### TASK DIRECTIONS
Your answer must be an exact transcription of every entry.
════════════════════
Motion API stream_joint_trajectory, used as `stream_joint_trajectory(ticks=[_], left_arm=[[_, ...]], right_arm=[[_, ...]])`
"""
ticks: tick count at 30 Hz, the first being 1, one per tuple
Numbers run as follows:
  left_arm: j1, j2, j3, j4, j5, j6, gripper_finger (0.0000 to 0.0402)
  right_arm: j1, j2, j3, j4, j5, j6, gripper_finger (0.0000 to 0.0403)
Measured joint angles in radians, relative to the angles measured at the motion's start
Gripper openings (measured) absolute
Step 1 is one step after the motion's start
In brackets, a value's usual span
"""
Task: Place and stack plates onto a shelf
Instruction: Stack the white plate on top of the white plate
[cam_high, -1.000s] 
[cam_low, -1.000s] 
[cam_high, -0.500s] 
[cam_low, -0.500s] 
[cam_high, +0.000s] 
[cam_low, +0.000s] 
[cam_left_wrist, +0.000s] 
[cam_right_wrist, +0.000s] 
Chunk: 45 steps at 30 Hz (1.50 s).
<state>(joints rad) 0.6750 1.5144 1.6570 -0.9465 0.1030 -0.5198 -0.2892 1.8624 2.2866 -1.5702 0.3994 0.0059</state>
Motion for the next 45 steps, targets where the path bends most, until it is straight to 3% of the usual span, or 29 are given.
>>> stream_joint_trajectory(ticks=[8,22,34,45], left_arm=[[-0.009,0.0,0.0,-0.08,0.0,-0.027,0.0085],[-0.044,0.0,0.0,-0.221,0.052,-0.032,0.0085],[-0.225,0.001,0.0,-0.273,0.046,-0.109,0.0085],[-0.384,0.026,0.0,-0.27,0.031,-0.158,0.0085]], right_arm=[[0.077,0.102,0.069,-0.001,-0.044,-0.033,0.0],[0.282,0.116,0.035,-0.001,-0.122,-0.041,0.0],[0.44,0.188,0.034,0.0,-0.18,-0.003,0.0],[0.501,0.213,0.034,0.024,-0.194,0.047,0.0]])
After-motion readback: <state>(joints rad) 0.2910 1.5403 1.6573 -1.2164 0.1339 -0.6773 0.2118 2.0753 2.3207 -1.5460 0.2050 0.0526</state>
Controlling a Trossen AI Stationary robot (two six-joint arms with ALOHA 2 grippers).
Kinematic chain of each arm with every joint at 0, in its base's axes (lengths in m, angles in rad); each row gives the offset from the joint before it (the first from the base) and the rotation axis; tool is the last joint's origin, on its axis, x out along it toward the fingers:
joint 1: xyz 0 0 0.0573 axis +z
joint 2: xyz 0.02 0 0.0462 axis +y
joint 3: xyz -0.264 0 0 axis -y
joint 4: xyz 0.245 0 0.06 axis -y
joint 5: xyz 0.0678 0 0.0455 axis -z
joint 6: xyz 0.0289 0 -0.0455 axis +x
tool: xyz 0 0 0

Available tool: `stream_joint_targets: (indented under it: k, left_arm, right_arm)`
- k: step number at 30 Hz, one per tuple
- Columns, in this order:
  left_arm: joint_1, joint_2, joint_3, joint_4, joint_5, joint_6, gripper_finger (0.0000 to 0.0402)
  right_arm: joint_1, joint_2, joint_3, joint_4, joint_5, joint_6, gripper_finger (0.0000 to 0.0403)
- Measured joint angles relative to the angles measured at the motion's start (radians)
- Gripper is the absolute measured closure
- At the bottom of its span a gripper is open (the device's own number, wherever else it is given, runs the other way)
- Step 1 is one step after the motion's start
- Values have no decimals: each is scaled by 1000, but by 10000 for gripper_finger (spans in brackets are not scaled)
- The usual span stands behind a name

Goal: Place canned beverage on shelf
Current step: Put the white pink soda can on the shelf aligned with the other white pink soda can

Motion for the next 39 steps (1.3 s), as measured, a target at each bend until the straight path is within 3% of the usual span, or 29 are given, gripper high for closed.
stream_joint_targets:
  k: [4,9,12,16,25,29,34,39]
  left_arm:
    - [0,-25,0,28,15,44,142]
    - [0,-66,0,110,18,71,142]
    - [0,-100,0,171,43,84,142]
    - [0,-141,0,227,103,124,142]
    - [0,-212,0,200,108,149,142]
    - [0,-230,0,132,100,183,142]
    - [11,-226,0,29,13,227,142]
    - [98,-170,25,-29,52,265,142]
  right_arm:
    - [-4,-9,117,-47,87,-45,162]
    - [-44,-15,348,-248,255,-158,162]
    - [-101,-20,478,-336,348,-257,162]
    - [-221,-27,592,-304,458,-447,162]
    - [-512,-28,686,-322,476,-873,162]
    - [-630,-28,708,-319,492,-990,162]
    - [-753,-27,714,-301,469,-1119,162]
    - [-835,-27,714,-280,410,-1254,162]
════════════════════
### WRITTEN RESPONSE
Motion API stream_joint_trajectory, used as `stream_joint_trajectory(ticks=[_], left_arm=[[_, ...]], right_arm=[[_, ...]])`
"""
ticks: tick count at 30 Hz, the first being 1, one per tuple
Numbers run as follows:
  left_arm: j1, j2, j3, j4, j5, j6, gripper_finger (0.0000 to 0.0402)
  right_arm: j1, j2, j3, j4, j5, j6, gripper_finger (0.0000 to 0.0403)
Measured joint angles in radians, relative to the angles measured at the motion's start
Gripper openings (measured) absolute
Step 1 is one step after the motion's start
In brackets, a value's usual span
"""
Task: Place and stack plates onto a shelf
Instruction: Stack the white plate on top of the white plate
[cam_high, -1.000s] 
[cam_low, -1.000s] 
[cam_high, -0.500s] 
[cam_low, -0.500s] 
[cam_high, +0.000s] 
[cam_low, +0.000s] 
[cam_left_wrist, +0.000s] 
[cam_right_wrist, +0.000s] 
Chunk: 45 steps at 30 Hz (1.50 s).
<state>(joints rad) 0.6750 1.5144 1.6570 -0.9465 0.1030 -0.5198 -0.2892 1.8624 2.2866 -1.5702 0.3994 0.0059</state>
Motion for the next 45 steps, targets where the path bends most, until it is straight to 3% of the usual span, or 29 are given.
>>> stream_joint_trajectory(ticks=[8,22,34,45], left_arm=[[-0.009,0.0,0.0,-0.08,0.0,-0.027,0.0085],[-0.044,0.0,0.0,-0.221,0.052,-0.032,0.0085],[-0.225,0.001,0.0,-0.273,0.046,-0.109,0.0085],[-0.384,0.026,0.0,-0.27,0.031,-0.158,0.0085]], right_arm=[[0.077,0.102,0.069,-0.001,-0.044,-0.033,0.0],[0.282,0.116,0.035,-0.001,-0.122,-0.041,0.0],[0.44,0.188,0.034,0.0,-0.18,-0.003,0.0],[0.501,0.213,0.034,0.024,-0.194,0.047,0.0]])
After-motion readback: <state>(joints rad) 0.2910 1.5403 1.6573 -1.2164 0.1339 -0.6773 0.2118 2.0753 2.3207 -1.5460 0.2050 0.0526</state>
Controlling a Trossen AI Stationary robot (two six-joint arms with ALOHA 2 grippers).
Kinematic chain of each arm with every joint at 0, in its base's axes (lengths in m, angles in rad); each row gives the offset from the joint before it (the first from the base) and the rotation axis; tool is the last joint's origin, on its axis, x out along it toward the fingers:
joint 1: xyz 0 0 0.0573 axis +z
joint 2: xyz 0.02 0 0.0462 axis +y
joint 3: xyz -0.264 0 0 axis -y
joint 4: xyz 0.245 0 0.06 axis -y
joint 5: xyz 0.0678 0 0.0455 axis -z
joint 6: xyz 0.0289 0 -0.0455 axis +x
tool: xyz 0 0 0

Available tool: `stream_joint_targets: (indented under it: k, left_arm, right_arm)`
- k: step number at 30 Hz, one per tuple
- Columns, in this order:
  left_arm: joint_1, joint_2, joint_3, joint_4, joint_5, joint_6, gripper_finger (0.0000 to 0.0402)
  right_arm: joint_1, joint_2, joint_3, joint_4, joint_5, joint_6, gripper_finger (0.0000 to 0.0403)
- Measured joint angles relative to the angles measured at the motion's start (radians)
- Gripper is the absolute measured closure
- At the bottom of its span a gripper is open (the device's own number, wherever else it is given, runs the other way)
- Step 1 is one step after the motion's start
- Values have no decimals: each is scaled by 1000, but by 10000 for gripper_finger (spans in brackets are not scaled)
- The usual span stands behind a name

Goal: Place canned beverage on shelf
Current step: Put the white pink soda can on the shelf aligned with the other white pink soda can

Motion for the next 39 steps (1.3 s), as measured, a target at each bend until the straight path is within 3% of the usual span, or 29 are given, gripper high for closed.
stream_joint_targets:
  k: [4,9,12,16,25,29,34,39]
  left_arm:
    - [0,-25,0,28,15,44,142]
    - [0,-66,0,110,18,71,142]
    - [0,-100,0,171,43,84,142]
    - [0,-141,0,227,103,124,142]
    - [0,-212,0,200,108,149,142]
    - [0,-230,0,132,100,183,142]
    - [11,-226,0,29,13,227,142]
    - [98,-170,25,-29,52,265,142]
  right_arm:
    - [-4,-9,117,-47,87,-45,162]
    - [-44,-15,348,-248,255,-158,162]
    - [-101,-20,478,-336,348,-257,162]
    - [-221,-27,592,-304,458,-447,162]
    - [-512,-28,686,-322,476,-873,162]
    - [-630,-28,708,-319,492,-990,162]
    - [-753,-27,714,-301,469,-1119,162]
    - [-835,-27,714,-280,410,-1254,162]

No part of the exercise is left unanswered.